Get MAD with Outliers with an Improved Median Function

This post presents a more robust method of detecting outliers in sample data than commonly used. The method is based on the median and an optimised F# median function is developed.


Researchers most commonly use standard deviation around the mean to detect outliers. This is a problem because the mean and standard deviation give greater weight to extreme data points.

The mean is the point that minimises the sum of the square deviations, whereas the median is the point that minimises the sum of the absolute deviations. The median and median absolute deviation give a more robust measure of statistical dispersion and are more resilient to outliers.

When a politician says average wages are increasing be sure to check the median is being reported.

Median Absolute Deviation

The median is the value separating the higher half of the sample from the lower half.

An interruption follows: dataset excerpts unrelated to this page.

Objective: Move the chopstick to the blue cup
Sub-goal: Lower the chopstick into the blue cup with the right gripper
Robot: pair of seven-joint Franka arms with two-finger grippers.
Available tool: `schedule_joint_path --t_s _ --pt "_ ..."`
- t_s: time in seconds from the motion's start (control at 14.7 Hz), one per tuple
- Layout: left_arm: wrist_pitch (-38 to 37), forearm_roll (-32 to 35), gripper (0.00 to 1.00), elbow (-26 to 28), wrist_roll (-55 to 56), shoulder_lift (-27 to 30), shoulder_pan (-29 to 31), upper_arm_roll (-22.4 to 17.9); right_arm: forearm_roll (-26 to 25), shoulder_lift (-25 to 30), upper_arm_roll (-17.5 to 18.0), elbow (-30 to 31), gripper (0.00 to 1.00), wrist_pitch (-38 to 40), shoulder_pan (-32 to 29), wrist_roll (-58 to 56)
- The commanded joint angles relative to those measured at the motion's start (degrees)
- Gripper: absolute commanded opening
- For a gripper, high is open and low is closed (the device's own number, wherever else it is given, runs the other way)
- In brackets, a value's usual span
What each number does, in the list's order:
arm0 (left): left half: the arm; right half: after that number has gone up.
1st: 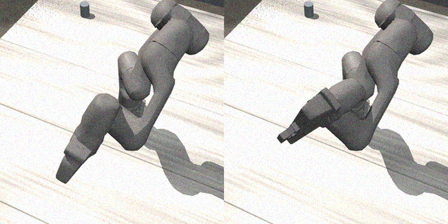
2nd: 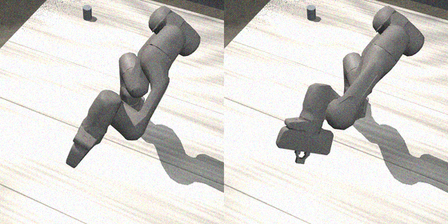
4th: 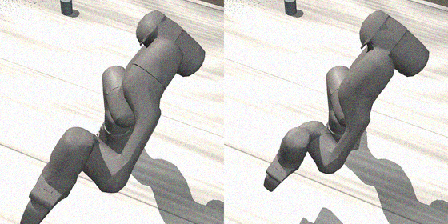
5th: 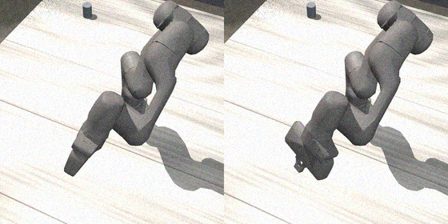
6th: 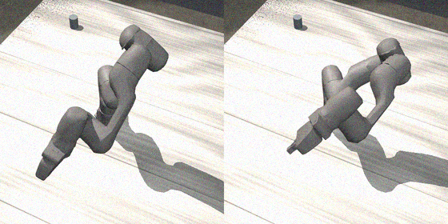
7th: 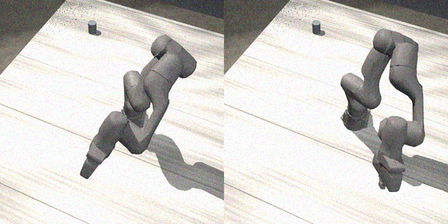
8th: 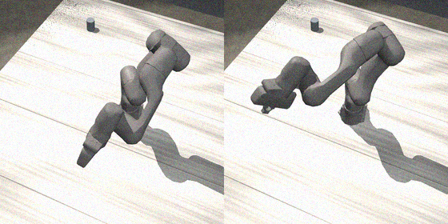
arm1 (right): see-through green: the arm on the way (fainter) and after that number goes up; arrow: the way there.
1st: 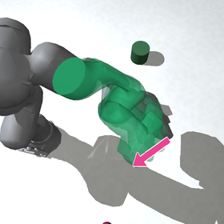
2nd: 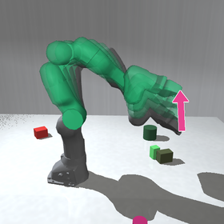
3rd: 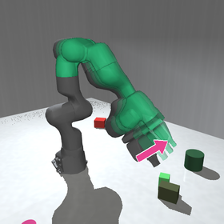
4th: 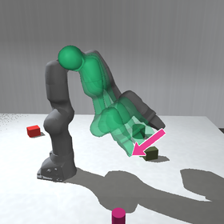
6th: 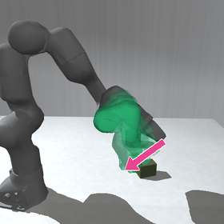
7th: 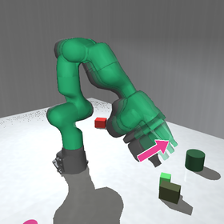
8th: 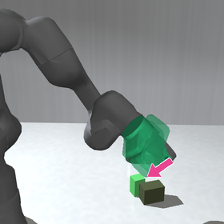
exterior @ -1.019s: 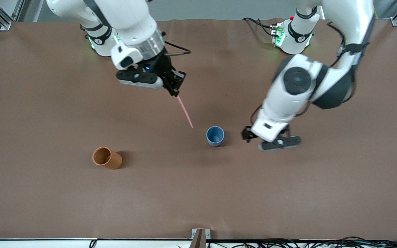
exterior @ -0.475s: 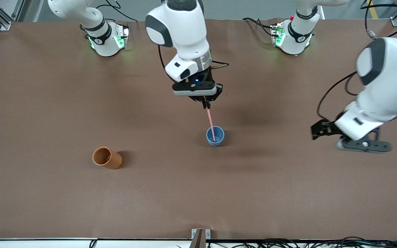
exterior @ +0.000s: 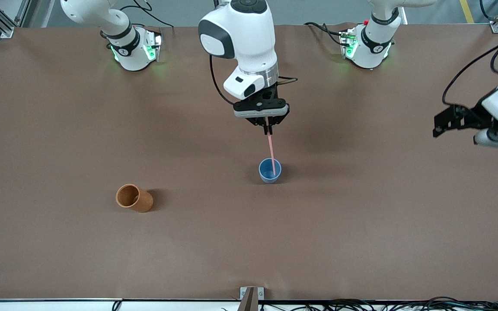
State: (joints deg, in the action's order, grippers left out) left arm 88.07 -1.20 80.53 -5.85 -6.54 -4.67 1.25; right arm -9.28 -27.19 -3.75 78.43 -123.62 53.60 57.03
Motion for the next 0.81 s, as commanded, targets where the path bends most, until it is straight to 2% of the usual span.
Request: schedule_joint_path --t_s 0.0,0.14,0.48,0.75 --pt "-3.7 -0.8 1.0 -2.7 4.5 1.7 0.1 2.7 -1.3 -0.1 -0.6 -0.8 0.02 2.9 1.0 0.1" --pt "-3.7 -1.0 1.0 -2.3 6.5 2.8 0.3 4.5 -1.4 -0.2 -0.6 0.0 0.02 3.5 1.4 -0.3" --pt "-3.7 -0.9 1.0 -2.3 5.5 2.5 0.4 4.5 -1.5 -2.9 -0.6 0.1 0.04 2.6 1.8 -3.6" --pt "-3.7 -0.8 1.0 -2.5 5.3 1.9 0.4 4.3 -2.1 -5.5 -0.6 0.1 0.08 -3.7 1.8 -4.6"
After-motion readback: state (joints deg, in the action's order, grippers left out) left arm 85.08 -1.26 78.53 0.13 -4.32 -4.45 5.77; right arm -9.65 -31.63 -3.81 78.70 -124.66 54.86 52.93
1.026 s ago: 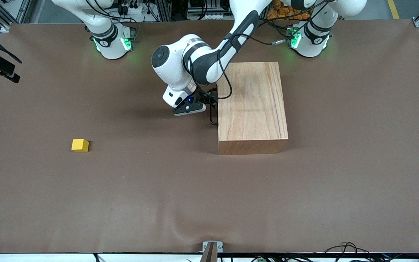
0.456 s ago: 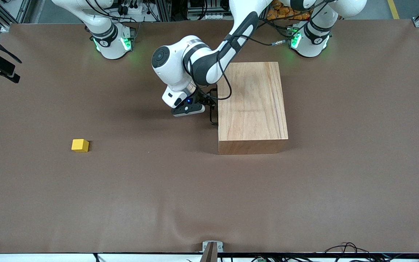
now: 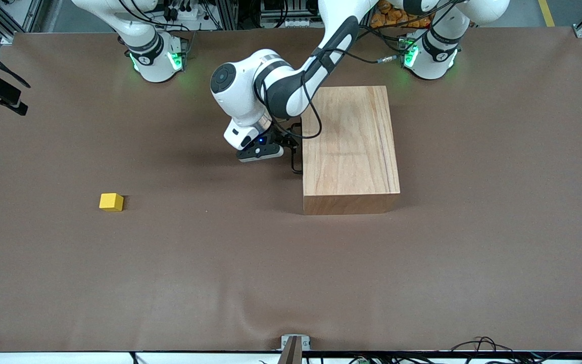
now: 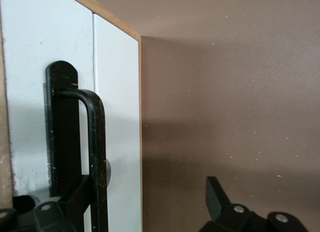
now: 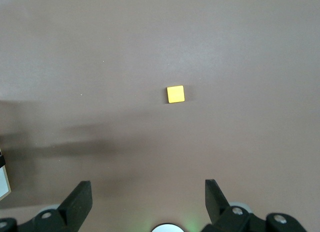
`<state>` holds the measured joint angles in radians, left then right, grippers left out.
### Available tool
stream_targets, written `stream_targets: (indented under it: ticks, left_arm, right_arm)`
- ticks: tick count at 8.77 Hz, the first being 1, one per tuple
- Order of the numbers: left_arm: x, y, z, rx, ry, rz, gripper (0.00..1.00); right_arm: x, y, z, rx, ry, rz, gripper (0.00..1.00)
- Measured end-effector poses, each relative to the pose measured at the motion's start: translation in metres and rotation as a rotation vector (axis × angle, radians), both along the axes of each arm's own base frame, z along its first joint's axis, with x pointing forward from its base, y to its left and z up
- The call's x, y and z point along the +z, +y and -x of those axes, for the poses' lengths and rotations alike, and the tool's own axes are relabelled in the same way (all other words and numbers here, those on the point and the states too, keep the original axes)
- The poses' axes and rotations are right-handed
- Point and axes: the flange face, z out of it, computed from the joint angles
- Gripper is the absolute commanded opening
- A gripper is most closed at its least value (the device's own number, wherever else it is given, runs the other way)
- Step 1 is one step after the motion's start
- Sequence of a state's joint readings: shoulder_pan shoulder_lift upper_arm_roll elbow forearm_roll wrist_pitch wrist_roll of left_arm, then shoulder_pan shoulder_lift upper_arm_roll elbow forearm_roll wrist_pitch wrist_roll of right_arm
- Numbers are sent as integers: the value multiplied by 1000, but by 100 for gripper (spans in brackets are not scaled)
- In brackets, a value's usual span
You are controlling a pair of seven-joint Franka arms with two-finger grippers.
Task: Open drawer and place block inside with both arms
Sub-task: 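Pull the drawer handle outward with the left gripper to open it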
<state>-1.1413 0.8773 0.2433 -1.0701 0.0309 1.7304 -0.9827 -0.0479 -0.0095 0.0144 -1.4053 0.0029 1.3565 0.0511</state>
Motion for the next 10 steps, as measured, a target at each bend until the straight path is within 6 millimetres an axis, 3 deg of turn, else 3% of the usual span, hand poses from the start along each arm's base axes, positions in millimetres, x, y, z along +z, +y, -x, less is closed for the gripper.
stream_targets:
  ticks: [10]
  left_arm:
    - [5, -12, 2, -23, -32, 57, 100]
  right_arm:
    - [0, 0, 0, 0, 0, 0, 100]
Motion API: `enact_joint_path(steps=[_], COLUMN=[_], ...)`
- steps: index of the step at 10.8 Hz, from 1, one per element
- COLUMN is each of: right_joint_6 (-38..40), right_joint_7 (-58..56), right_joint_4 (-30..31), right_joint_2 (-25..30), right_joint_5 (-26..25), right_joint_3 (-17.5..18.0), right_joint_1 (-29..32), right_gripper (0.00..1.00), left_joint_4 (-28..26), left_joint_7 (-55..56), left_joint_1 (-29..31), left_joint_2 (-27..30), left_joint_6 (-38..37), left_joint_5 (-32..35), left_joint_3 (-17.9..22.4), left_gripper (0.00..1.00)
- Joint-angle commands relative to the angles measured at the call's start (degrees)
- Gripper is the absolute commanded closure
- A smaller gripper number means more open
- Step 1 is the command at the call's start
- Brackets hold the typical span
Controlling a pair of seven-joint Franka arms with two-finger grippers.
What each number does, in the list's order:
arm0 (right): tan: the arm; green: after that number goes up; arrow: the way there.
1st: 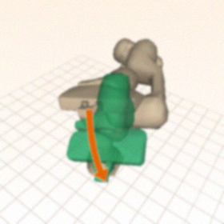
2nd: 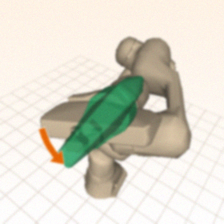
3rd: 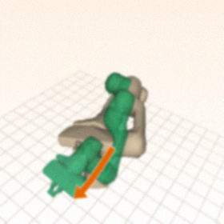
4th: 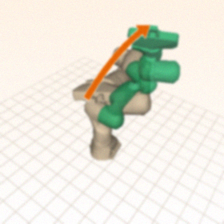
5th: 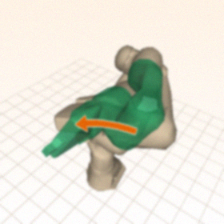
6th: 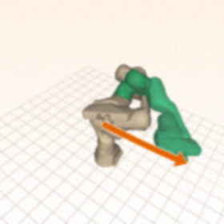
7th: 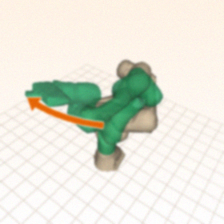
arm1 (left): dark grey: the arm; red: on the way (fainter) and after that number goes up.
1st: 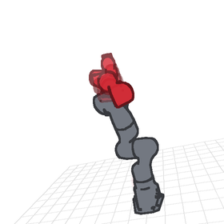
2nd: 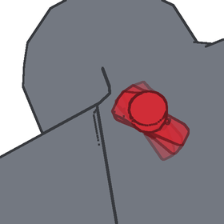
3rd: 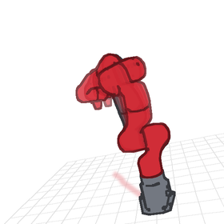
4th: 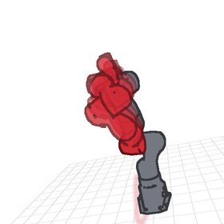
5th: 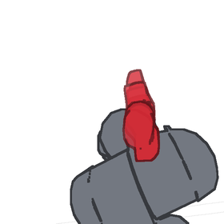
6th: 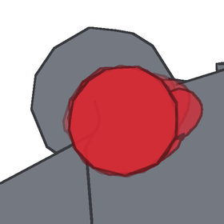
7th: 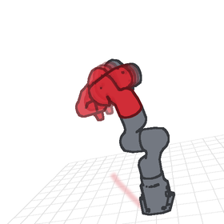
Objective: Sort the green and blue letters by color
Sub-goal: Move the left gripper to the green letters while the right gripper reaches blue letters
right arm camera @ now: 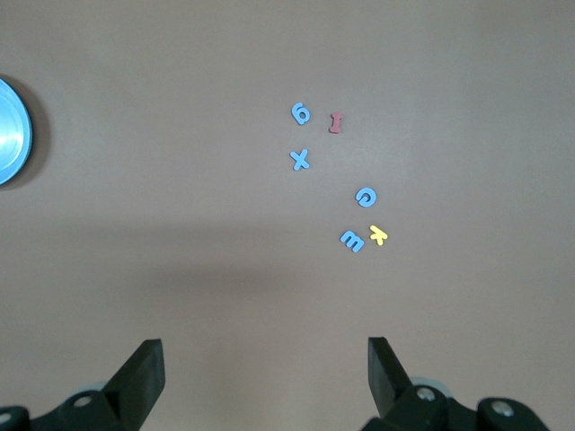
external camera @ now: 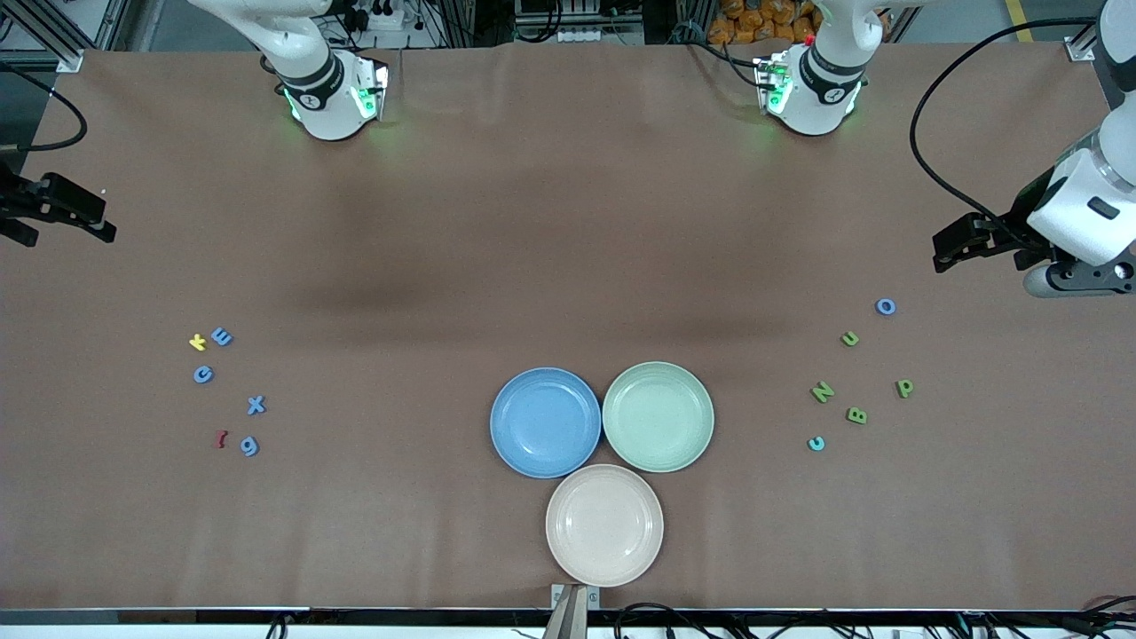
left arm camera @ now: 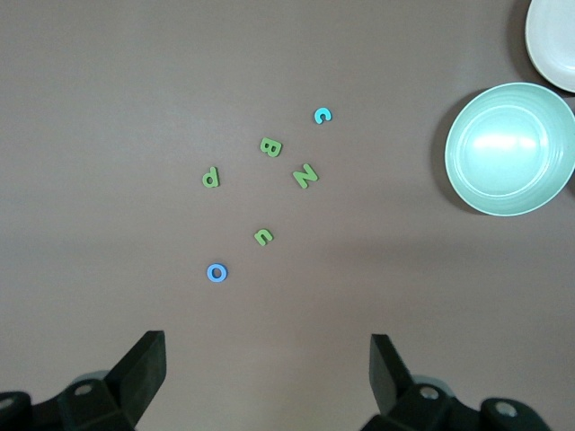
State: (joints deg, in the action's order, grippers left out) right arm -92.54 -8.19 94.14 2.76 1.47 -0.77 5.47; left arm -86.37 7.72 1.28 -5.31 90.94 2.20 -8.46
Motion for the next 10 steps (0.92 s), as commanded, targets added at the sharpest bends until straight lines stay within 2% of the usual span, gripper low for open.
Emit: enact_joint_path(steps=[1,5,8,10], right_joint_6=[0.2,-0.1,-3.2,-6.3], right_joint_7=[-0.6,-0.6,-0.7,-0.7], right_joint_4=[0.3,0.6,4.3,6.1], right_joint_2=[0.2,0.1,-0.1,-2.7], right_joint_5=[-0.2,-0.2,-0.4,-0.5], right_joint_3=[0.5,0.5,0.5,0.4], right_joint_1=[0.9,0.9,1.8,2.4], right_gripper=[0.00,0.00,0.00,0.00], left_joint_4=[0.4,0.4,0.4,0.3], left_joint_7=[-1.9,-2.0,-1.9,-1.9], left_joint_1=[1.0,0.9,0.8,1.0], left_joint_2=[-0.1,-1.3,-6.2,-10.7], left_joint_6=[1.1,1.5,4.4,7.9], left_joint_5=[-1.0,-0.4,0.0,0.1], left_joint_3=[-0.5,-0.5,-0.4,0.1], left_gripper=[0.00,0.00,0.00,0.00])
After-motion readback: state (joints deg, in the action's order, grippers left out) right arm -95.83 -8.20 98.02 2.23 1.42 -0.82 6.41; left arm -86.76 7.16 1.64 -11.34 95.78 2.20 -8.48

The median absolute deviation is defined as

\[\operatorname{MAD} = \operatorname{median}\left(\left|x_i - \operatorname{median}(x_i)\right|\right)\]

Outliers can be identified as points that are outside a fixed multiple of the median absolute deviation from the median. Recommended values for this multiple are 2.5 or 3.

Median and MAD code

The following median function makes use of the MODIFIND algorithm by Vladimir Zabrodsky. It provides a 20-30% performance improvement over the Quickselect algorithm.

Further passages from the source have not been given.